* [Instructions for the task] The material below holds pictures, which are to be left out; copy exactly the lines from the one with "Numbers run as" through the one with "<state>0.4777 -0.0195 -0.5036".

* [Data below]
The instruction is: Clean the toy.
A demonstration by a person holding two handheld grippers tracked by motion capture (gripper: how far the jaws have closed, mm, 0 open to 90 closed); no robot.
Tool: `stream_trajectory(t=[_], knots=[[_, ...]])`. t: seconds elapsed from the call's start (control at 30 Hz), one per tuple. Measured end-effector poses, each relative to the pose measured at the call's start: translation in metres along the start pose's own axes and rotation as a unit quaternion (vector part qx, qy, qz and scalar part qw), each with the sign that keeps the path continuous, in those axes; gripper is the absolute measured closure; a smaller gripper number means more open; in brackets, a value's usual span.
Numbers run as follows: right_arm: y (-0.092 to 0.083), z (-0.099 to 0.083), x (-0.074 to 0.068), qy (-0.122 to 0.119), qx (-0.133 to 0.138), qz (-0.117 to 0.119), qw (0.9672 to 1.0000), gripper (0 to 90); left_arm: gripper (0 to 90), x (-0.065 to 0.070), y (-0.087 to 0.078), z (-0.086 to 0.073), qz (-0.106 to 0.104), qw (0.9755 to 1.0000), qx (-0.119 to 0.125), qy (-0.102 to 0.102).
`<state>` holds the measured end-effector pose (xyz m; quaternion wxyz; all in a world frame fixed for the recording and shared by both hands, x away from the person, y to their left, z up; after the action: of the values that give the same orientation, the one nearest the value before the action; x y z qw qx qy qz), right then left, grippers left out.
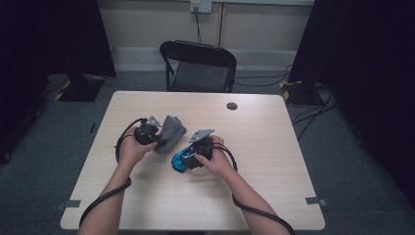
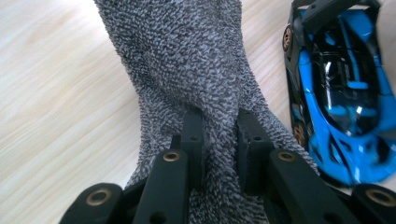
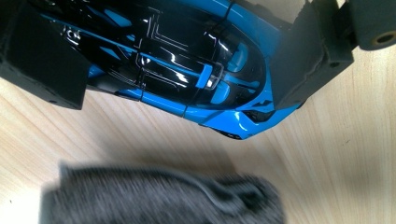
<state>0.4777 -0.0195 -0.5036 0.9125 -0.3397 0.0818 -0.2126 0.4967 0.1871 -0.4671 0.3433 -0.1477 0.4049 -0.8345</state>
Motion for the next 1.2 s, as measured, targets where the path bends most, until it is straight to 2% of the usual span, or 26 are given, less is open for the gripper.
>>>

* [Final answer]
Numbers run as follows: right_arm: y (-0.092 to 0.083), z (-0.099 to 0.083), x (-0.074 to 0.068), qy (-0.122 to 0.119), qx (-0.133 to 0.138), qz (-0.117 to 0.119), qw (0.9672 to 1.0000), gripper (0 to 90); left_arm: gripper (0 to 90), x (-0.065 to 0.070), y (-0.087 to 0.078), z (-0.086 to 0.073), qz (-0.106 to 0.104), qw (0.9755 to 1.0000), qx (-0.119 to 0.125), qy (-0.102 to 0.102).
`<state>` holds the measured end-effector pose (xyz m; quaternion wxyz; all in a world frame fixed for the recording and shared by both hands, x away from the person, y to their left, z up; after the action: of the values that give the same orientation, the one nearest the value before the action; x y z qw qx qy qz), right then left, grippers left out.
<state>0.4777 -0.0195 -0.5036 0.9125 -0.3397 0.0818 -0.2126 0.4967 0.1871 -0.4671 0.3433 -0.1477 0.4049 -0.8345</state>

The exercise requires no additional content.